**What to work on:**
Report, word for word, every line of the material that contains "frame".

^^^^^^^^^^^^^^^^

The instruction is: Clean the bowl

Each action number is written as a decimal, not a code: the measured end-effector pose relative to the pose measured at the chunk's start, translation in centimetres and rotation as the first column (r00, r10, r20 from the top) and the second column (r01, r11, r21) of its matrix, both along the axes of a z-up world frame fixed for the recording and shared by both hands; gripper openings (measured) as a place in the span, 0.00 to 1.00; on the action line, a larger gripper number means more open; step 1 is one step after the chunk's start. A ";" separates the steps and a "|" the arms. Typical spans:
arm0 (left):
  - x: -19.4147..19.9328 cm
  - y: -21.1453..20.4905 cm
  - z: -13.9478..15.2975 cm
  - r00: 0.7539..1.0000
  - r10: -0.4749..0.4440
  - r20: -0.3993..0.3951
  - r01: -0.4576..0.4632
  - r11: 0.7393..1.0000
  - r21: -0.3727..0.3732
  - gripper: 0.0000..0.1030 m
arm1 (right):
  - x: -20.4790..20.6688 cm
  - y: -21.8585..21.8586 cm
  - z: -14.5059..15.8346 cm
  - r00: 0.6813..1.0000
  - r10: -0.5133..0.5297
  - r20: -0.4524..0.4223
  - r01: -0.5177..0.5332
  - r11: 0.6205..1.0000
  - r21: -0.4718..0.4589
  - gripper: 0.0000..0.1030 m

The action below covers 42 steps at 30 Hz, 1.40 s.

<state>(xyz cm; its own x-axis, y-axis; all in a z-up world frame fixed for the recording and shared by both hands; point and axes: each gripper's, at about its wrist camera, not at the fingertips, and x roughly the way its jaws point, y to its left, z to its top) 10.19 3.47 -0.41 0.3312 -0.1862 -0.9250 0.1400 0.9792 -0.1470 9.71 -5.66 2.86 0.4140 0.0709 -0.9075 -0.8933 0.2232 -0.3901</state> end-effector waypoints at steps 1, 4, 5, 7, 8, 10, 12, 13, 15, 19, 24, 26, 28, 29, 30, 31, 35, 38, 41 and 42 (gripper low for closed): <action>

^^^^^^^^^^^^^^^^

**Exercise result:**
Each action number is written as a decimal, not a code: the measured end-effector pose relative to the pose measured at the chunk's start, translation in centimetres and rotation as the first column (r00, r10, r20 from the top) and the second column (r01, r11, r21) of its matrix, both along the axes of a z-up world frame fixed for the recording and shared by both hands; gripper openings (measured) as a place in the span, 0.00 to 1.00; on the action line, a larger gripper number means more open; step 1 is one step after the chunk's start. A ";" separates the steps and a "|" the arms. Typical spans:
<state>(xyz cm; its own x-axis, y-axis; all in a z-up world frame fixed for the recording and shared by both hands; point and axes: each gripper's, at about its wrist camera, not at the fingertips, and x roughly the way its jaws point, y to its left, z to its top) 10.19 3.47 -0.41 0.3312 -0.1862 -0.9250 0.1400 0.9792 -0.1470 9.71 -5.66 2.86 0.4140 0.0709 -0.9075 -0.8933 0.2232 -0.3901</state> end-effector waypoints at steps 1, 4, 5, 7, 8, 10, 12, 13, 15, 19, 24, 26, 28, 29, 30, 31, 35, 38, 41 and 42 (gripper low for closed): <action>

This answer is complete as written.